[Saved entries]
* * * *

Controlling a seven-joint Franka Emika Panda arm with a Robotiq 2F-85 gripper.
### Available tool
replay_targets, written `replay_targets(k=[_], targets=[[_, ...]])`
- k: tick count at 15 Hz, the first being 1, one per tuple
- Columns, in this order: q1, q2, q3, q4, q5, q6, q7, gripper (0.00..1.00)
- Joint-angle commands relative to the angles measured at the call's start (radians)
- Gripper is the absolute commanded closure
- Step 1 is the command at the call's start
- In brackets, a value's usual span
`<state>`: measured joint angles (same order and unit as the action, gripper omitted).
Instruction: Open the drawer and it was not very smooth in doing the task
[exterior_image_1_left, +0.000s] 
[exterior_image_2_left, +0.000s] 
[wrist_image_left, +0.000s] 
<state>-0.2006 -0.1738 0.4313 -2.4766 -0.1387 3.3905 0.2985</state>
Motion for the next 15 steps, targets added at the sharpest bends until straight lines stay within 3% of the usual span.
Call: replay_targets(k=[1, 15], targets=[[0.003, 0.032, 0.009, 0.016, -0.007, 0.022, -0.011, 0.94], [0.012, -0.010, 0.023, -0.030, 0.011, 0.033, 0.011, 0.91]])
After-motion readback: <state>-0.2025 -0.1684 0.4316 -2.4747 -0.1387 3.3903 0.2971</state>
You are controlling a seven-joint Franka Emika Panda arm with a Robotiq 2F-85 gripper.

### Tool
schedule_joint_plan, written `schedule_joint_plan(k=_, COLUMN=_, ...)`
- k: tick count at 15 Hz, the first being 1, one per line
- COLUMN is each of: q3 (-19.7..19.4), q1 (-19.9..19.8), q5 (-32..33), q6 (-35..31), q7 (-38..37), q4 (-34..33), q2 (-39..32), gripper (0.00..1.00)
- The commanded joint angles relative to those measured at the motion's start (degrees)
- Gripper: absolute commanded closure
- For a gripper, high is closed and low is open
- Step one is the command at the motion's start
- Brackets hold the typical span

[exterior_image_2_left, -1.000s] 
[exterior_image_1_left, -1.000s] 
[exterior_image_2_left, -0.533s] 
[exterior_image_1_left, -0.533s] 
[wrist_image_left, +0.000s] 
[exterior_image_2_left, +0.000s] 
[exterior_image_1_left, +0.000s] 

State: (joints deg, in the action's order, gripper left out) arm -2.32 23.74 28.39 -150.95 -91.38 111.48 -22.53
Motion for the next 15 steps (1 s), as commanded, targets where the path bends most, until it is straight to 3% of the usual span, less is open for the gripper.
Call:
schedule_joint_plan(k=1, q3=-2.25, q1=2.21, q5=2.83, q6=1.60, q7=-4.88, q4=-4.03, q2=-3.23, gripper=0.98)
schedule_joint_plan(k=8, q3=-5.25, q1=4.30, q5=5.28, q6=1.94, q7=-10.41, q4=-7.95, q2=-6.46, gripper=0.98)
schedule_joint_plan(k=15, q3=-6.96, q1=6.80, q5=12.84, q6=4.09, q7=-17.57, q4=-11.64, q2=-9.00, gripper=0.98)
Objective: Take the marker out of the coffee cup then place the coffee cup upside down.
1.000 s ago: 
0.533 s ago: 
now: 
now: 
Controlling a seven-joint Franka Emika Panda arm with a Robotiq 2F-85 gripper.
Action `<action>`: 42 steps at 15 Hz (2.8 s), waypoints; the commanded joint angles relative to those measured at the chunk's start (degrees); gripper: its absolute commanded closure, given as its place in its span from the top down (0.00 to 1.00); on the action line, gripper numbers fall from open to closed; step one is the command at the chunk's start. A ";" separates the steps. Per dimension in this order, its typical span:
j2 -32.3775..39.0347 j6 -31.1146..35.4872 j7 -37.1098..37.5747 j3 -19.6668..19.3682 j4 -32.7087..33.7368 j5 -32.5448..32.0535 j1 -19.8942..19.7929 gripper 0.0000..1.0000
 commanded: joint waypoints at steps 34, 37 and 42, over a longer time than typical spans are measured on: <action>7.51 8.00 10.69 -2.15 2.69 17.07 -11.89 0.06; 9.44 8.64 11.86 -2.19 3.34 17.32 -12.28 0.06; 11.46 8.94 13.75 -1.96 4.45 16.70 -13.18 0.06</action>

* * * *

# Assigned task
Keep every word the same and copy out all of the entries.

# Exercise answer
Controlling a seven-joint Franka Emika Panda arm with a Robotiq 2F-85 gripper.
### Available tool
replay_targets, written `replay_targets(k=[_], targets=[[_, ...]])`
- k: tick count at 15 Hz, the first being 1, one per tuple
- Columns, in this order: q1, q2, q3, q4, q5, q6, q7, gripper (0.00..1.00)
- Joint-angle commands relative to the angles measured at the call's start (radians)
- Gripper is the absolute commanded closure
- Step 1 is the command at the call's start
- In brackets, a value's usual span
`<state>`: measured joint angles (same order and unit as the action, gripper omitted).
Instruction: Open the drawer and it was not very smooth in doing the task
[exterior_image_1_left, +0.000s] 
[exterior_image_2_left, +0.000s] 
[wrist_image_left, +0.000s] 
<state>-0.2006 -0.1738 0.4313 -2.4766 -0.1387 3.3905 0.2985</state>
Motion for the next 15 steps, targets added at the sharpest bends until straight lines stay within 3% of the usual span.
Call: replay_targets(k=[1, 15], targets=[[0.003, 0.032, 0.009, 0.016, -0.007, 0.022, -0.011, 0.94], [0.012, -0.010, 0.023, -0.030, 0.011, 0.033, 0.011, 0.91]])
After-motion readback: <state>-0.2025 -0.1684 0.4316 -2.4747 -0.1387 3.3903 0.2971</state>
You are controlling a seven-joint Franka Emika Panda arm with a Robotiq 2F-85 gripper.

### Tool
schedule_joint_plan, written `schedule_joint_plan(k=_, COLUMN=_, ...)`
- k: tick count at 15 Hz, the first being 1, one per line
- COLUMN is each of: q3 (-19.7..19.4), q1 (-19.9..19.8), q5 (-32..33), q6 (-35..31), q7 (-38..37), q4 (-34..33), q2 (-39..32), gripper (0.00..1.00)
- The commanded joint angles relative to those measured at the motion's start (degrees)
- Gripper: absolute commanded closure
- For a gripper, high is closed and low is open
- Step one is the command at the motion's start
- Brackets hold the typical span

[exterior_image_2_left, -1.000s] 
[exterior_image_1_left, -1.000s] 
[exterior_image_2_left, -0.533s] 
[exterior_image_1_left, -0.533s] 
[wrist_image_left, +0.000s] 
[exterior_image_2_left, +0.000s] 
[exterior_image_1_left, +0.000s] 

State: (joints deg, in the action's order, gripper left out) arm -2.32 23.74 28.39 -150.95 -91.38 111.48 -22.53
Motion for the next 15 steps (1 s), as commanded, targets where the path bends most, until it is straight to 3% of the usual span, less is open for the gripper.
Call:
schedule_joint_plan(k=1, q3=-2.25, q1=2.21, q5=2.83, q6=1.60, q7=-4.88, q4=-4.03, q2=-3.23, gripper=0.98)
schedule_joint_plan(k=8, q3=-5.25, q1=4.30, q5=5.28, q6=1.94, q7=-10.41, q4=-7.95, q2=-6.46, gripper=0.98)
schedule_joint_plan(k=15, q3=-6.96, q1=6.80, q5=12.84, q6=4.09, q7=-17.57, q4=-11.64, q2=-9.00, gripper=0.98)
Objective: Take the marker out of the coffee cup then place the coffee cup upside down.
1.000 s ago: 
0.533 s ago: 
now: 
now: 
Controlling a seven-joint Franka Emika Panda arm with a Robotiq 2F-85 gripper.
Action `<action>`: 42 steps at 15 Hz (2.8 s), waypoints; the commanded joint angles relative to those measured at the chunk's start (degrees); gripper: its absolute commanded closure, given as its place in its span from the top down (0.00 to 1.00); on the action line, gripper numbers fall from open to closed; step one is the command at the chunk's start. A ";" separates the steps. Per dimension in this order, its typical span:
j2 -32.3775..39.0347 j6 -31.1146..35.4872 j7 -37.1098..37.5747 j3 -19.6668..19.3682 j4 -32.7087..33.7368 j5 -32.5448..32.0535 j1 -19.8942..19.7929 gripper 0.0000..1.0000
 commanded: joint waypoints at steps 34, 37 and 42, over a longer time than typical spans are measured on: <action>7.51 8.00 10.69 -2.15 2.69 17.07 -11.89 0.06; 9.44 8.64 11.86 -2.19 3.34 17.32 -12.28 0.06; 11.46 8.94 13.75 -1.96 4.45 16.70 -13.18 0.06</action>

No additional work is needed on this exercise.